Though Phelps has retired from swimming, he's still incredibly busy as an entrepreneur. So when he's on the road, "it's workout first thing in the morning," Phelps tells CNBC Make It while in New York City promoting his role as global ambassador for Colgate's Save Water campaign, which aims to spread the message of water conservation with small, behavioral changes such as turning off the faucet when brushing your teeth.

"It's either riding a bike — 45 [minutes], an hour on a bike — 45 to an hour on an elliptical. I might swim every now and then. I just started lifting again.
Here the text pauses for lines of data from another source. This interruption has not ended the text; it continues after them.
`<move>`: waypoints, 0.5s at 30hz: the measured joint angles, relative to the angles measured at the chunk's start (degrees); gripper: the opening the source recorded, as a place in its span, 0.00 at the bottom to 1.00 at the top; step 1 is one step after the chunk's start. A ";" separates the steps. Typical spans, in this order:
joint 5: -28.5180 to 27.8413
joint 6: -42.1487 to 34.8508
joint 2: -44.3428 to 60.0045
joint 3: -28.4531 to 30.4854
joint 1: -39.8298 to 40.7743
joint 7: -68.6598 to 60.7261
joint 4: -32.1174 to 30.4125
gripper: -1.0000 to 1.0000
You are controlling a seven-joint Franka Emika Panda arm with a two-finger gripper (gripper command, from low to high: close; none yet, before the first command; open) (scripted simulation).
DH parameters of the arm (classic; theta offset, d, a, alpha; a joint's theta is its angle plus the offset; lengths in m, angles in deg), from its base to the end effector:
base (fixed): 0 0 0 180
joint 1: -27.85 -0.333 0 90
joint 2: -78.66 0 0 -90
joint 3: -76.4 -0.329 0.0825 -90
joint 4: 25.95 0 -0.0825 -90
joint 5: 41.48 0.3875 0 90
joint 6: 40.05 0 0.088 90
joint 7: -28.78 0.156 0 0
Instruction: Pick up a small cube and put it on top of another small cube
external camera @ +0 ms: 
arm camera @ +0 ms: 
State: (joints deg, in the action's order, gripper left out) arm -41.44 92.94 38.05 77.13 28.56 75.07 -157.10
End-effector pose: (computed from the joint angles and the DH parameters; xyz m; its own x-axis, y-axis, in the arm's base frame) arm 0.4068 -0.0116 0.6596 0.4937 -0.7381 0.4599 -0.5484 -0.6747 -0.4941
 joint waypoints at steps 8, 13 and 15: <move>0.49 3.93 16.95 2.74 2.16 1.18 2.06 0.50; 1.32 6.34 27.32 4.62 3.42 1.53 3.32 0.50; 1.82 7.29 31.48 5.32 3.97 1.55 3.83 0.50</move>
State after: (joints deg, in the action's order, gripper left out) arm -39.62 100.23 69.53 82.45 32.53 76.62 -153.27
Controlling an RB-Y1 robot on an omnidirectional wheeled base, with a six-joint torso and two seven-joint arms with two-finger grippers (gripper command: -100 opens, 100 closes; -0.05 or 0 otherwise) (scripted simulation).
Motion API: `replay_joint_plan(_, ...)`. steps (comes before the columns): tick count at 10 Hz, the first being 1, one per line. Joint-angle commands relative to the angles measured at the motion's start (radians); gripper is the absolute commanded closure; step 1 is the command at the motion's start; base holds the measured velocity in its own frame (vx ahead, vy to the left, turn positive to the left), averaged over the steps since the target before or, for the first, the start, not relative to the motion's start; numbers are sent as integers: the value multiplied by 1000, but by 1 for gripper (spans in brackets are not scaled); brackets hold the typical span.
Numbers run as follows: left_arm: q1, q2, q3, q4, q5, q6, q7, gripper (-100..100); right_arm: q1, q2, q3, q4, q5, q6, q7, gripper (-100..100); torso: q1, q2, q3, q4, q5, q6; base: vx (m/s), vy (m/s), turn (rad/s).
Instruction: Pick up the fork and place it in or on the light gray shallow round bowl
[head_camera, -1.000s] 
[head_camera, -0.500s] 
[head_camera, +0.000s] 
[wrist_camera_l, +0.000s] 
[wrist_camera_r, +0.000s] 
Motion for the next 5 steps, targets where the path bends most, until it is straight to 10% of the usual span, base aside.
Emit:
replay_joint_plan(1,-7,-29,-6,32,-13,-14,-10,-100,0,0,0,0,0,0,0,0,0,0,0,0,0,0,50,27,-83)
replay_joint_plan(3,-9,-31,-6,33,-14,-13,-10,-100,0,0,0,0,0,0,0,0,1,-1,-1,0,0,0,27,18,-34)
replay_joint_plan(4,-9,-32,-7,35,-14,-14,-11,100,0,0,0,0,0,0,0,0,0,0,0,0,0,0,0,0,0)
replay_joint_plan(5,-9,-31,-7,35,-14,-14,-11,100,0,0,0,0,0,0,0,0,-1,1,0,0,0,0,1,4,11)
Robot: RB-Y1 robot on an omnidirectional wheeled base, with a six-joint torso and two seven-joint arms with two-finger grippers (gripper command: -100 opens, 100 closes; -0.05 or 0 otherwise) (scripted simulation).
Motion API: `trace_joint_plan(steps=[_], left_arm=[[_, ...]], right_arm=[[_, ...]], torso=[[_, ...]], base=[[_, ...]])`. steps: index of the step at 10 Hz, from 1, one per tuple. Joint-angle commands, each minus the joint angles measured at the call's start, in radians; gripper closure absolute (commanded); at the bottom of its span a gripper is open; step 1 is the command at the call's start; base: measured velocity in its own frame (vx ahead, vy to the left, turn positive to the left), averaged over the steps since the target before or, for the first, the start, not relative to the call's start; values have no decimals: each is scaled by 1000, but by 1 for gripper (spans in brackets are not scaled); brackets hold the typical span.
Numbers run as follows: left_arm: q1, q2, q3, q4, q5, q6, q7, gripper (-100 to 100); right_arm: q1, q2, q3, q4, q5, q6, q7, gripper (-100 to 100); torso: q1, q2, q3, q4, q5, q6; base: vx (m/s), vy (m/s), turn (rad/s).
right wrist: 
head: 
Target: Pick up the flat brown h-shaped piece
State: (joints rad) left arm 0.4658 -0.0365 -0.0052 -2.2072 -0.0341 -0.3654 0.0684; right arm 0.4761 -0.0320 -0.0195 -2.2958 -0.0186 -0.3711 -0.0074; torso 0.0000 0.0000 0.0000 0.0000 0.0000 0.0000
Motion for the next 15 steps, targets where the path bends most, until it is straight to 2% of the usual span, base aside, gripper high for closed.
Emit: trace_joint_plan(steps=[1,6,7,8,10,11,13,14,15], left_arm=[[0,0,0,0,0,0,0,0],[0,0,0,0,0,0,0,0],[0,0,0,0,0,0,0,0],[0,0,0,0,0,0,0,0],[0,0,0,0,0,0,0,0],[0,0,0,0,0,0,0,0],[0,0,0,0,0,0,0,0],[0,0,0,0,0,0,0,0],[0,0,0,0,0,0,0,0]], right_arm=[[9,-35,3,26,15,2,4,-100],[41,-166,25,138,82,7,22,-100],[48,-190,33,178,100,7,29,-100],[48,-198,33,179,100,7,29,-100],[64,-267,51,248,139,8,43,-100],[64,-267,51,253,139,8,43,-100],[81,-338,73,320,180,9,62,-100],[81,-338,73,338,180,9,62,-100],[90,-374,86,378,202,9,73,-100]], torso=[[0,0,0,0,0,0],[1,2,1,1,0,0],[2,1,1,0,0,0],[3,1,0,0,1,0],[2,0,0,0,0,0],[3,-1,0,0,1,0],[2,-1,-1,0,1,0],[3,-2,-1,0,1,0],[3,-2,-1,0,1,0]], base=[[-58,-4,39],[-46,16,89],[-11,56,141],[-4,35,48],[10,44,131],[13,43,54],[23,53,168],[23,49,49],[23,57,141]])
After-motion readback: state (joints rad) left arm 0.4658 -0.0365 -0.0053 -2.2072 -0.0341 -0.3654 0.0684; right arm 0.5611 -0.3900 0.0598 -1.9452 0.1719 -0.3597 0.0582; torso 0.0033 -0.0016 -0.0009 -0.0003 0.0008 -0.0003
"I try to do different things that I didn't do throughout my career, so I don't get bored," he says. "That's one thing I always have to change."

When Phelps is at home in Arizona however, his days move at more relaxed pace, and so does his morning routine. Phelps says he usually gets up at around 6:30 a.m and feeds his kids Boomer, 2, and Beckett, 1. (He and wife Nicole also have a third on the way.)

"I'm usually in charge of breakfast in the morning, so it's whatever the boys want," Phelps says.

He spends time with the boys and takes Boomer to school once or twice a week, he says. But he still makes sure to squeeze in a workout before he gets down to work making phone calls or answering emails. It's what helps him mentally prepare for the day.

"It's what I know. I've done it for 20-plus years," says Phelps.

Indeed: Phelps once clocked 75 workouts in just 24 days while training for the Olympics. And it's that drive and consistency that helped Phelps become the most decorated Olympian of all time, winning 23 gold medals, three silver and two bronze between 2000 and 2016.

Working out "just makes me me," Phelps says. "It's kind of my wake-up call."